Utility of Dried Blood Spots for Measurement of Cholesterol and Triglycerides in a Surveillance Study

Ramakrishnan Lakshmy; Ruby Gupta; Dorairaj Prabhakaran; Uma Snehi; K Srinath Reddy

doi:10.1177/193229681000400206

. 2010 Mar 1;4(2):258–262. doi: 10.1177/193229681000400206

Utility of Dried Blood Spots for Measurement of Cholesterol and Triglycerides in a Surveillance Study

Ramakrishnan Lakshmy ¹, Ruby Gupta ¹, Dorairaj Prabhakaran ², Uma Snehi ², K Srinath Reddy ³

PMCID: PMC2864161 PMID: 20307386

Abstract

Background

Developing countries are facing a rise in noncommunicable diseases (NCD), which is a cause for concern. The World Health Organization has recommended a stepwise approach for NCD risk factor surveillance. Screening for risk factors in remote populations is difficult due to lack of resources and technical expertise, including standardized laboratory facilities. The collection of samples on filter paper for the assessment of risk factors circumvents the need for blood processing, storage, and shipment at ultralow temperatures.

Method

Samples were collected on 3-mm Whatman filter paper from one industry (National Thermal Power Corporation) located in the periphery of Delhi as part of a surveillance carried out in industries from different parts of India. Total cholesterol was measured in serum and dried blood by the cholesterol oxidase/p-aminophenazone method and triglycerides by the glycerophosphate oxidase–peroxidase/aminophenazone method. Values obtained by the two methods were compared using Pearson correlation, and Bland–Altman plots were prepared to assess bias.

Results

The correlation coefficient “r” was 0.78 for cholesterol and 0.94 for triglycerides between dried blood spots and serum. Bland–Altman plots suggest that differences in values obtained by the two methods were within two standard deviations for most of the samples.

Conclusions

Blood samples dried on filter paper can be a successful option for population screening in remote areas, provided preanalytical variations arising due to the method of blood spot preparation and storage are well controlled.
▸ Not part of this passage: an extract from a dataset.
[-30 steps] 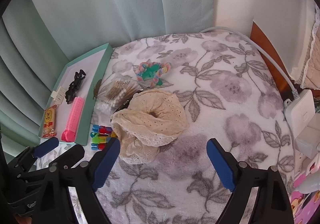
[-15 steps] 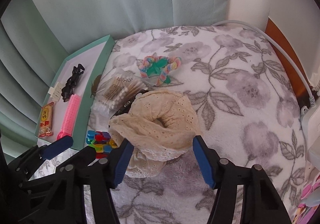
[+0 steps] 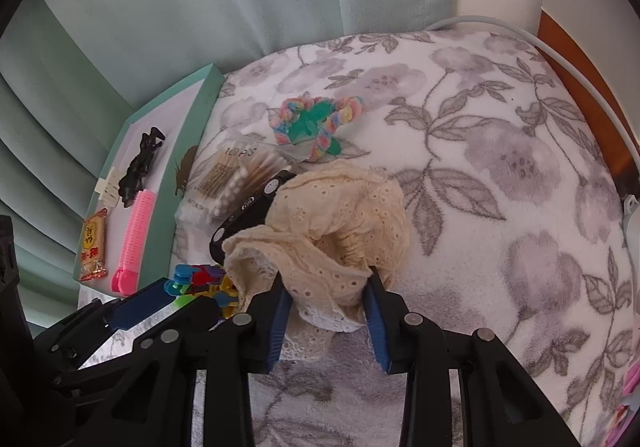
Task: Organize objects
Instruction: 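Grasp the cream lace fabric with the right tool while the left tool grasps the colourful block toy, then carry the lace fabric and block toy over the box lid with both tools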
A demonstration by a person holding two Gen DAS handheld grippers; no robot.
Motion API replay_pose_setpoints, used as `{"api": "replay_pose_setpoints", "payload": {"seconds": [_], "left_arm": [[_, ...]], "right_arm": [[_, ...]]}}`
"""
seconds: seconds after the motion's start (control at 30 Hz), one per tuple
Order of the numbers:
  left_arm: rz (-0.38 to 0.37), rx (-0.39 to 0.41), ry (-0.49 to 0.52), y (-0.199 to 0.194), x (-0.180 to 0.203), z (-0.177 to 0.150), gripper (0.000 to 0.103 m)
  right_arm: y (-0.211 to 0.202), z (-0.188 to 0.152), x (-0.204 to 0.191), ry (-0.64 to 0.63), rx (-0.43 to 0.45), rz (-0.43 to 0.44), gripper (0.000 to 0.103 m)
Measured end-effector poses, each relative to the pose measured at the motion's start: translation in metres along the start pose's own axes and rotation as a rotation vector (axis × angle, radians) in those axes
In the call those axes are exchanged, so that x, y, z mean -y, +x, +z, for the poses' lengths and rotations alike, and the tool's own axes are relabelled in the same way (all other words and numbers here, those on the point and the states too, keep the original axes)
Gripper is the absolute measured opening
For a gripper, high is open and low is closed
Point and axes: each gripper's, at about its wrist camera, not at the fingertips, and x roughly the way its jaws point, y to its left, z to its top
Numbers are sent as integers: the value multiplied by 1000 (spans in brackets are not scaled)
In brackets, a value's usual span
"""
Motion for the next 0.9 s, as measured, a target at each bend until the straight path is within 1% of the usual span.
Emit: {"api": "replay_pose_setpoints", "payload": {"seconds": [0.07,0.23,0.3,0.9], "left_arm": [[0,-10,-3,4,0,-1,46],[-6,-15,-9,7,0,-1,43],[-9,-19,-3,8,0,-1,38],[7,-20,-8,6,-1,-3,38]], "right_arm": [[1,-1,-1,-6,1,-6,37],[2,-2,-2,-6,4,-7,37],[2,-2,-3,-11,4,-9,37],[3,1,-2,-13,-4,-24,37]]}}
Keywords: cholesterol, dried blood spots, risk assessment, triglycerides

Introduction

Rising premature morbidity and mortality due to noncommunicable diseases (NCD), including cardiovascular diseases, diabetes, obesity, cancers, and chronic lung diseases, are growing concerns in developing countries. Screening for risk factors for NCD in a country is advocated to ascertain the burden of these diseases in the population. The World Health Organization has recommended a three-step approach for NCD risk factor surveillance: (1) gather information through questionnaires, (2) ascertain simple physical measurements, and (3) collect blood sample(s).¹ The measurement of total cholesterol and triglycerides has been recognized as important risk factors for cardiovascular diseases.^2,3 Due to complexities of the measurement involved, biochemical analysis is not undertaken in all developing countries. In a large country such as India, biochemical analysis at remote corners of the country is difficult because of limited resources and technical capacity. Measurement in a good quality central laboratory would be ideal, but the cost and safety of chilled sample transportation are concerns. Transportation of samples in the form of dried blood would circumvent the need for blood processing, storage, and shipment at ultralow temperatures.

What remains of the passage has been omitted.